** INPUT MATERIAL follows **
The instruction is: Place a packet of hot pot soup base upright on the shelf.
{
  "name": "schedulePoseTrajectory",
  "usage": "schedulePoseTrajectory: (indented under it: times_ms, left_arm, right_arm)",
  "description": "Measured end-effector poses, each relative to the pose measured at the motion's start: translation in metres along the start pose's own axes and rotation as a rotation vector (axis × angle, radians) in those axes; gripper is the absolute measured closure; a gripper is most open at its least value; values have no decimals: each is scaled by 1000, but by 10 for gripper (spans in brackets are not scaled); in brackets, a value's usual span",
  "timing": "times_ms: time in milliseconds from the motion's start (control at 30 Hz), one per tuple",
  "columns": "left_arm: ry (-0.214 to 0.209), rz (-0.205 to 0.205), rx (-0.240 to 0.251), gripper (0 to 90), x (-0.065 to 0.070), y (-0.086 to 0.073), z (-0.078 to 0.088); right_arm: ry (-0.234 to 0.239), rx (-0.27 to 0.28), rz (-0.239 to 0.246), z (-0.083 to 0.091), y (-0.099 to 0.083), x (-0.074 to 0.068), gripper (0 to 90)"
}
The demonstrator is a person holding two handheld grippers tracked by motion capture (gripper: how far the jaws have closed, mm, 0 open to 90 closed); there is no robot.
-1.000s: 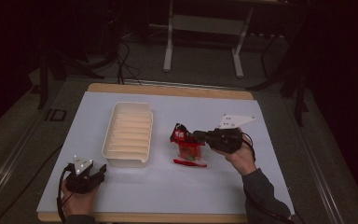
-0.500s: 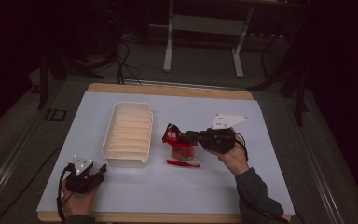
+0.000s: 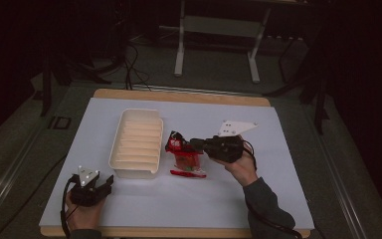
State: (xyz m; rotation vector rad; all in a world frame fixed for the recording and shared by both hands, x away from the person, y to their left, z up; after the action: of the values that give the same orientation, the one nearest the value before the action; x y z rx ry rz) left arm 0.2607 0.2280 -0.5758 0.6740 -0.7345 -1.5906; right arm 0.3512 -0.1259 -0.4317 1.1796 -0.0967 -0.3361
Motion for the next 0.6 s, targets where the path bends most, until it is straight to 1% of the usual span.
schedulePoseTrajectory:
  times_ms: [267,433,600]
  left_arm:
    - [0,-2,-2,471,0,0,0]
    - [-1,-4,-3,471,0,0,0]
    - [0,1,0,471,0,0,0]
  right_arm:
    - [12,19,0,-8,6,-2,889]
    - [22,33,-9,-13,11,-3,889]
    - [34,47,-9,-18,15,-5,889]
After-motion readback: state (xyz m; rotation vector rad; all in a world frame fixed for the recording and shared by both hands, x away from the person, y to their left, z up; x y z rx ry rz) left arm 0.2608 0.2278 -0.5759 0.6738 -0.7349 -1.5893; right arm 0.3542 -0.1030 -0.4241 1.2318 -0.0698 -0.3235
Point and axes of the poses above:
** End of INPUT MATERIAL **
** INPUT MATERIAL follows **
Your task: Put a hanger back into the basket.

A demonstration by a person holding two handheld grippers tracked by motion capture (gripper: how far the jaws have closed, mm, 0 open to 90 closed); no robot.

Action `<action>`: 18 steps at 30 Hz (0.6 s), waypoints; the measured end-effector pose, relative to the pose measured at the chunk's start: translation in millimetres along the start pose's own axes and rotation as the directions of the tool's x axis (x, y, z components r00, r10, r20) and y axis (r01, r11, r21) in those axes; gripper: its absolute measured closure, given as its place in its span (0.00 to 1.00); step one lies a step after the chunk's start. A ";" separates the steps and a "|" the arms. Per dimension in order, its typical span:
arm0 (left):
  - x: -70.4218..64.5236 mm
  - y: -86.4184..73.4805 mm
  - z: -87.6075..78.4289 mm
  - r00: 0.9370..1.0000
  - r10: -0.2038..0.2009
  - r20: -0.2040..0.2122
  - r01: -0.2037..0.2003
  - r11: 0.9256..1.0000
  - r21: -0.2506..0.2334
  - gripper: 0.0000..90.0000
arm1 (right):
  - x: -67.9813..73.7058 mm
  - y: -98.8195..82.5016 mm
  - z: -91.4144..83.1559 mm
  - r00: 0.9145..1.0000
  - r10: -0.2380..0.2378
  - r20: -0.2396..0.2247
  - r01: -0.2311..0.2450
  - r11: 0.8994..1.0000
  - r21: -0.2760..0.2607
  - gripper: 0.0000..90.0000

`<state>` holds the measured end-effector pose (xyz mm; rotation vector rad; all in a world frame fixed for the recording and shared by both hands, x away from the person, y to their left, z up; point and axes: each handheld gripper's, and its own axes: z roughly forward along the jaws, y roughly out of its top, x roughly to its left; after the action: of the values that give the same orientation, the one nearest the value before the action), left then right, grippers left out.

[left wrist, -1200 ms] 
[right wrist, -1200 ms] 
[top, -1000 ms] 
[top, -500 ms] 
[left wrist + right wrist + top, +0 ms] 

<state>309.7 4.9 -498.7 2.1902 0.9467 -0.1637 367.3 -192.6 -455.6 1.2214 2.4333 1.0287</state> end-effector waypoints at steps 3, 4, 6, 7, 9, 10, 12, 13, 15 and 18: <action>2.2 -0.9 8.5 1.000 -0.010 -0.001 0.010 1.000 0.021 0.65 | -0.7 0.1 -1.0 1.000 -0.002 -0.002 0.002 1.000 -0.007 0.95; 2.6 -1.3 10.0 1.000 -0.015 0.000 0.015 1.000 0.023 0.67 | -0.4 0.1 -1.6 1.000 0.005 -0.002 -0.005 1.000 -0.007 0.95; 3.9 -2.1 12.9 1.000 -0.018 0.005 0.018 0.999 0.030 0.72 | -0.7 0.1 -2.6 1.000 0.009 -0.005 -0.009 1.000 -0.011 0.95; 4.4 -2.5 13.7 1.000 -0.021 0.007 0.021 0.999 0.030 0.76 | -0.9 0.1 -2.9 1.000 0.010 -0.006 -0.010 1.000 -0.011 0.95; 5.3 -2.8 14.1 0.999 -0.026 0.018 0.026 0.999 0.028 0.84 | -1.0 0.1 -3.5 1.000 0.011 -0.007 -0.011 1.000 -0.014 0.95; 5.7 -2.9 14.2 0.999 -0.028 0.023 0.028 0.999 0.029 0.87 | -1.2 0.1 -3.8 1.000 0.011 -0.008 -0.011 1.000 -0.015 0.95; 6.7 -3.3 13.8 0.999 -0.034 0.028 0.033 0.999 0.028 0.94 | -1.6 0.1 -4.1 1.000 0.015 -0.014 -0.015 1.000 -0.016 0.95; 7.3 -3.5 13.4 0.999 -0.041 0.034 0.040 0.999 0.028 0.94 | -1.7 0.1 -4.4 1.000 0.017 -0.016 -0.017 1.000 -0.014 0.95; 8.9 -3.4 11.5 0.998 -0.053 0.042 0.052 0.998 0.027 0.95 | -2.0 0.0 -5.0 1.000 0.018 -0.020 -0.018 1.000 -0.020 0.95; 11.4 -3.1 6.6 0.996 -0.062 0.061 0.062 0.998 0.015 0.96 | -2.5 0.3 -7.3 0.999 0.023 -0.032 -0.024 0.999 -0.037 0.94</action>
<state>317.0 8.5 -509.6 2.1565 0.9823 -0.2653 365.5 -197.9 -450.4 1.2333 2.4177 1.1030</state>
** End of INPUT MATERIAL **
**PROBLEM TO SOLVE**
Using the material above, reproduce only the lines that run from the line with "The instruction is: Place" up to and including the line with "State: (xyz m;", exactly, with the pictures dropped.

**YOUR RESPONSE**
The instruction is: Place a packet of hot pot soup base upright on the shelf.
{
  "name": "schedulePoseTrajectory",
  "usage": "schedulePoseTrajectory: (indented under it: times_ms, left_arm, right_arm)",
  "description": "Measured end-effector poses, each relative to the pose measured at the motion's start: translation in metres along the start pose's own axes and rotation as a rotation vector (axis × angle, radians) in those axes; gripper is the absolute measured closure; a gripper is most open at its least value; values have no decimals: each is scaled by 1000, but by 10 for gripper (spans in brackets are not scaled); in brackets, a value's usual span",
  "timing": "times_ms: time in milliseconds from the motion's start (control at 30 Hz), one per tuple",
  "columns": "left_arm: ry (-0.214 to 0.209), rz (-0.205 to 0.205), rx (-0.240 to 0.251), gripper (0 to 90), x (-0.065 to 0.070), y (-0.086 to 0.073), z (-0.078 to 0.088); right_arm: ry (-0.234 to 0.239), rx (-0.27 to 0.28), rz (-0.239 to 0.246), z (-0.083 to 0.091), y (-0.099 to 0.083), x (-0.074 to 0.068), gripper (0 to 90)"
}
The demonstrator is a person holding two handheld grippers tracked by motion capture (gripper: how far the jaws have closed, mm, 0 open to 90 closed); there is no robot.
-1.000s: 
-0.500s: 
+0.000s: 
State: (xyz m; rotation vector rad; all in a world frame fixed for the recording and shared by both hands, x away from the person, y to their left, z up; after the action: of the values that give the same orientation, the one nearest the value before the action; x y z rx ry rz) left arm 0.2607 0.2280 -0.5758 0.6740 -0.7345 -1.5906; right arm 0.3512 -0.1259 -0.4317 1.1796 -0.0967 -0.3361

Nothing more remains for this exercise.